Elizabeth awoke in her bed. She didn’t know how long she’d been insensible. The last two teeth on the left side of her lower jaw were missing.

Mr. Kidney spent a week nursing her back to health before allowing her to see clients.

Her thoughts staggered uselessly through a morass of self-pity and shame for several days. When finally she climbed out of her emotional bog, she admitted to herself that if she’d done as Liza had suggested and got out of the refuse beside the Beehive Tavern kitchen, she would have avoided harm. Even so, she refused to accept the idea that she put herself in danger as a means of settling with her conscience over the death of the old woman.

Still, she remembered Liza’s words from the time when she accepted Mr. Kidney’s invitation to live with him:
You don’t want to regret not hearing from me.
Although she had come to hate her cynical voice, for Elizabeth’s own self preservation, she made a promise to herself:
If Bess offers advice, I will also always listen to what Liza has to say about the matter before deciding what’s best.

~ ~ ~

Elizabeth and Mr. Kidney had many a row about her periodic escapes, one in April of 1887 coming to physical violence.
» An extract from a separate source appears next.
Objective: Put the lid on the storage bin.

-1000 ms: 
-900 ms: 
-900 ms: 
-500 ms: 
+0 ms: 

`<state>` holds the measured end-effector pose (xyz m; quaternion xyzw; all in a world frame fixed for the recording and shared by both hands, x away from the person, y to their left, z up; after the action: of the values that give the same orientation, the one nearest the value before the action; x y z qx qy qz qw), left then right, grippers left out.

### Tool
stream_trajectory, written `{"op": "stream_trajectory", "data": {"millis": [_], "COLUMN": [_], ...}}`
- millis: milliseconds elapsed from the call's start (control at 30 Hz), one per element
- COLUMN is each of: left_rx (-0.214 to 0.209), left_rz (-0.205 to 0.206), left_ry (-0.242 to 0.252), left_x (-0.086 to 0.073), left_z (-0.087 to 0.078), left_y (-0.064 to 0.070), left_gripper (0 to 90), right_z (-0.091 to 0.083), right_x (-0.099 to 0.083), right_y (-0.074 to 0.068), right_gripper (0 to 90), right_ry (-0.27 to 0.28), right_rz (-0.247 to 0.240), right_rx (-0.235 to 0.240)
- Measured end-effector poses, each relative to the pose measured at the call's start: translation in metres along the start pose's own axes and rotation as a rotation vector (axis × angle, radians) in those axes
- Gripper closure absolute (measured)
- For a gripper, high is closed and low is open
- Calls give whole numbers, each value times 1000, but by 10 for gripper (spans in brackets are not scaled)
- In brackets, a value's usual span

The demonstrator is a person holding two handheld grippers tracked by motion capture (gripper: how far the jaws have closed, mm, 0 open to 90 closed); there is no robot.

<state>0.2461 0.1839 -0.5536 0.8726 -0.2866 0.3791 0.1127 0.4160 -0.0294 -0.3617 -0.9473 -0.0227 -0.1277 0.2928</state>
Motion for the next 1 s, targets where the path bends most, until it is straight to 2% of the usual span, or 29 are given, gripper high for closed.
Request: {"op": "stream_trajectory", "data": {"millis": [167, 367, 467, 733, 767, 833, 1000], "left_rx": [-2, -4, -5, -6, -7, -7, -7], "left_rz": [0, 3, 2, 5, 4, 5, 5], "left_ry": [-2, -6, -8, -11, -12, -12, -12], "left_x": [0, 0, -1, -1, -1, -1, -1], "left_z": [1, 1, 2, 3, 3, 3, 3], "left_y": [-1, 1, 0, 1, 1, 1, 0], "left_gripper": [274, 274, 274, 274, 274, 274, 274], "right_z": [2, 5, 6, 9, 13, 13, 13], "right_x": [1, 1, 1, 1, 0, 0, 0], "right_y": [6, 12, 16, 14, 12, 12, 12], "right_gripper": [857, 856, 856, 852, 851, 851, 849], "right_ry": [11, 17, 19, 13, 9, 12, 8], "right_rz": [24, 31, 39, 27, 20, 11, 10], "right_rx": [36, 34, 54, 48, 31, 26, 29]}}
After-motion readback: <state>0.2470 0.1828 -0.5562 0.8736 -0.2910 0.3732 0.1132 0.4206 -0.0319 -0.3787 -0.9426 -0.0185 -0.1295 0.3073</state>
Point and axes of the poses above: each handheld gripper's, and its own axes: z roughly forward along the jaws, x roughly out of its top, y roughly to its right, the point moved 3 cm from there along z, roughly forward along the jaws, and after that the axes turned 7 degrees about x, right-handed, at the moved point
He’d struck her in the face several times and ripped the earring from her left ear, tearing open the lobe. Elizabeth reported to the police at the Commercial Street station that Mr. Kidney had assaulted her, but when time for the hearing came, she was on another of her benders. Since she failed to show up at the Thames Magistrate Court, the charges against him were dropped.

She would stay with her cash carrier for another year and five months.

Chapter 26: Escape

Tuesday, September 25, 1888

After a row with Mr. Kidney about his desire to fatten her a bit, Elizabeth made another escape from the room they shared. Before she left, she considered that she might not come back to him, and decided to leave her Swedish hymnal with the woman living next door, a Mrs. Smith. Elizabeth told the woman she would eventually return for it.
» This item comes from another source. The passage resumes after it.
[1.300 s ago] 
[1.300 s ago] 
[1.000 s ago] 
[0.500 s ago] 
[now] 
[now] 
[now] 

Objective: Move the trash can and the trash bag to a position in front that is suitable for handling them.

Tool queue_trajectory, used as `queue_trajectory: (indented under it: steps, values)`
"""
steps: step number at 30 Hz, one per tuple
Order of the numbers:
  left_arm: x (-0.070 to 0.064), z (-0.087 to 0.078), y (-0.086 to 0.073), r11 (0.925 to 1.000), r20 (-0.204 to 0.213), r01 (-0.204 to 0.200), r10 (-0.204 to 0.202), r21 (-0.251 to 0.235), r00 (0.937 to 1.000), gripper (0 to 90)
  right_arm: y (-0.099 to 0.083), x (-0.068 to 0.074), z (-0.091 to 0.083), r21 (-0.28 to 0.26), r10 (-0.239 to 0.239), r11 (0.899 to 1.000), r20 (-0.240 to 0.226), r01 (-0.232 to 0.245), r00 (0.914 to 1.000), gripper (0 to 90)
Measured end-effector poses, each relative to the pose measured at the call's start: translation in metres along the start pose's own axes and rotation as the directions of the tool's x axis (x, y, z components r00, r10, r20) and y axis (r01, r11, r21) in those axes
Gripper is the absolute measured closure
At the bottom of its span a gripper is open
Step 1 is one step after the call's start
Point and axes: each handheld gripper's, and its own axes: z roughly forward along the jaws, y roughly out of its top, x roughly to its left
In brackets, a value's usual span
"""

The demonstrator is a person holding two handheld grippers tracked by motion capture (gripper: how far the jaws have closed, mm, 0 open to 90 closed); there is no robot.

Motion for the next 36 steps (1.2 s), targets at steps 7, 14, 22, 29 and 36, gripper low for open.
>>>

She went to the common lodging at 32 Flower and Dean Street. No beds were available at the time. The deputy of the establishment sent her to the doss house next door. At number 33 Flower and Dean Street, a lodging house owned by the same proprietor, a man named Satchell, she found accommodation.
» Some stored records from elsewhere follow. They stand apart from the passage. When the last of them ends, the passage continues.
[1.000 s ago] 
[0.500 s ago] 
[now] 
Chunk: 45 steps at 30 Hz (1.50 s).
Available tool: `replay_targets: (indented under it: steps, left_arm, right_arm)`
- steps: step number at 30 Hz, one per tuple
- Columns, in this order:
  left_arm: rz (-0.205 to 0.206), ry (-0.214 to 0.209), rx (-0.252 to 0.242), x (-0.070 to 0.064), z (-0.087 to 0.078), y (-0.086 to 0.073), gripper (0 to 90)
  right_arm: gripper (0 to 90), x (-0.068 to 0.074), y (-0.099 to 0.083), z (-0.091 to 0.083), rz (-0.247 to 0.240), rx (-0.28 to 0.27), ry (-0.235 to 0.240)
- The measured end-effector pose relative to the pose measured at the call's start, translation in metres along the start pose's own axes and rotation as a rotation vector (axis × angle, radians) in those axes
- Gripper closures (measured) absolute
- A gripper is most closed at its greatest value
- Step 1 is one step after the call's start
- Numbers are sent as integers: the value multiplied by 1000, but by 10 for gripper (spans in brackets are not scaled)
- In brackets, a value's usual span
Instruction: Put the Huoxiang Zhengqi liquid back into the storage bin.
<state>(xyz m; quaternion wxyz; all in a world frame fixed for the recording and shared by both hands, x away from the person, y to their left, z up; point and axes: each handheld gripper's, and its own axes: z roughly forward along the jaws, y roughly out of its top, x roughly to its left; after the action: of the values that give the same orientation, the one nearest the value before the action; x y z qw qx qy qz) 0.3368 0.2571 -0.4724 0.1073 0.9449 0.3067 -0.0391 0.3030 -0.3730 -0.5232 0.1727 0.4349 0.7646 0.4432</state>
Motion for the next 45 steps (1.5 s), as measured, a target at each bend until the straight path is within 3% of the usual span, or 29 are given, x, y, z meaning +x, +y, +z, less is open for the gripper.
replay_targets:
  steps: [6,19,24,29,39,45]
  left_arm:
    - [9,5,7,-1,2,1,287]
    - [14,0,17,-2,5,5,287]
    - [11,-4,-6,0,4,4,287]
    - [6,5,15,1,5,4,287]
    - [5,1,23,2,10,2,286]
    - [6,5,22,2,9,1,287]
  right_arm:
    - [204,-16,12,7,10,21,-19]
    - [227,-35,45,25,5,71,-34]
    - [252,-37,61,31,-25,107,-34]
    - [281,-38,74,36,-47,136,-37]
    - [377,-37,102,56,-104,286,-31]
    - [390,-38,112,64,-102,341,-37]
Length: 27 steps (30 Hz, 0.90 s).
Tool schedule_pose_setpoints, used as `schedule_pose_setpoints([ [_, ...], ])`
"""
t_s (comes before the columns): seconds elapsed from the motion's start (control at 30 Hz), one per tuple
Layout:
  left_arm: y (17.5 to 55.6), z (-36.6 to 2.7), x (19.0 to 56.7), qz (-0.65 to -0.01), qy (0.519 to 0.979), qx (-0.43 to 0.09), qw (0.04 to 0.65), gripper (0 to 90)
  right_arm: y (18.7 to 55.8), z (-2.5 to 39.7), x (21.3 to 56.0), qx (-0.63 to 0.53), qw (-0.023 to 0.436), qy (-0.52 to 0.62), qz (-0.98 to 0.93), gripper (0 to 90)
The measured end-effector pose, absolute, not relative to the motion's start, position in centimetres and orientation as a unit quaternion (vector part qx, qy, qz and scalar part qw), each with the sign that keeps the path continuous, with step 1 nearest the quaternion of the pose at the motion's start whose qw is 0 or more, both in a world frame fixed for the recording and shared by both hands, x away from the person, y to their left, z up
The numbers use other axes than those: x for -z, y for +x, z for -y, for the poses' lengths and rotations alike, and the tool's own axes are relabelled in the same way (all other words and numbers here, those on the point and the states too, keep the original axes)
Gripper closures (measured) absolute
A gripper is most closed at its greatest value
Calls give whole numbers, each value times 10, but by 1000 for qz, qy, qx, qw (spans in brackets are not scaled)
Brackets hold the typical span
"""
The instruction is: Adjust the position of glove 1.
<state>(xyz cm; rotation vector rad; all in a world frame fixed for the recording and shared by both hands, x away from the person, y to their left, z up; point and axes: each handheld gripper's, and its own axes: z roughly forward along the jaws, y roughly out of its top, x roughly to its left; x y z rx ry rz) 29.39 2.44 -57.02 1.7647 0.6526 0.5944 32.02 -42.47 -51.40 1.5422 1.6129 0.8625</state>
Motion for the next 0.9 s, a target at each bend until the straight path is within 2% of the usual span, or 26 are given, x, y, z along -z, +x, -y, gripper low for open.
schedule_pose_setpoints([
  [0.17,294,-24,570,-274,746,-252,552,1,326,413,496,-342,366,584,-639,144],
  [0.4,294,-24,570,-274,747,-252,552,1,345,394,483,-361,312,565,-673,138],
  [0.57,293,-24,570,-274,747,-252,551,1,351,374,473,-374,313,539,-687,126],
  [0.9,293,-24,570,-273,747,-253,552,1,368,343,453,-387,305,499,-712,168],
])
Over the following week, Elizabeth drank little as she made her nightly rounds of several public houses seeking single men. She would finally make an earnest effort to find the man Jon wanted her to have.

Moving through the grim environment of Whitechapel, she looked to Bess to provide her with hope. While Elizabeth dutifully listened to her cynical voice, she didn’t look forward to hearing what she had to say. Liza saw nothing but trouble in the world. By her estimation, no good existed for Elizabeth without exposure to extreme danger and inevitable pain.

During the day, Elizabeth took pity on several hungry acquaintances at the doss house and bought them meals. Low on funds, she went to Mrs. Malcolms on Thursday, September 27 with the hope of getting her shillings early. The woman gave her the coins after a brief argument.

A share of a bed opened up at the doss house at 32 Flower and Dean Street on Thursday night. Elizabeth took the accommodation because she knew more people there and that diminished the likelihood of having to sleep in beds with complete strangers.

When Saturday came, as usual, Elizabeth met with her twin at the corner of Commercial and Quaker Streets. Lettie had a troubled look.

“I worry about you out working the streets,” she said.

Elizabeth shook her head. What she did to get by was none of Lettie’s business, not anymore.

“You’ve heard about the Whitechapel Murderer?” Lettie asked.

Violence occurred daily on the streets of Whitechapel. Elizabeth had heard about the murders and speculations about who was responsible.
He’s a bit of bad meat in the entrails of London
, she thought.
It’ll pass soon.

She didn’t respond to her twin’s question.

“Please be careful.”

Again, Elizabeth didn’t respond. She couldn’t believe the murderer’s attention might fix on her.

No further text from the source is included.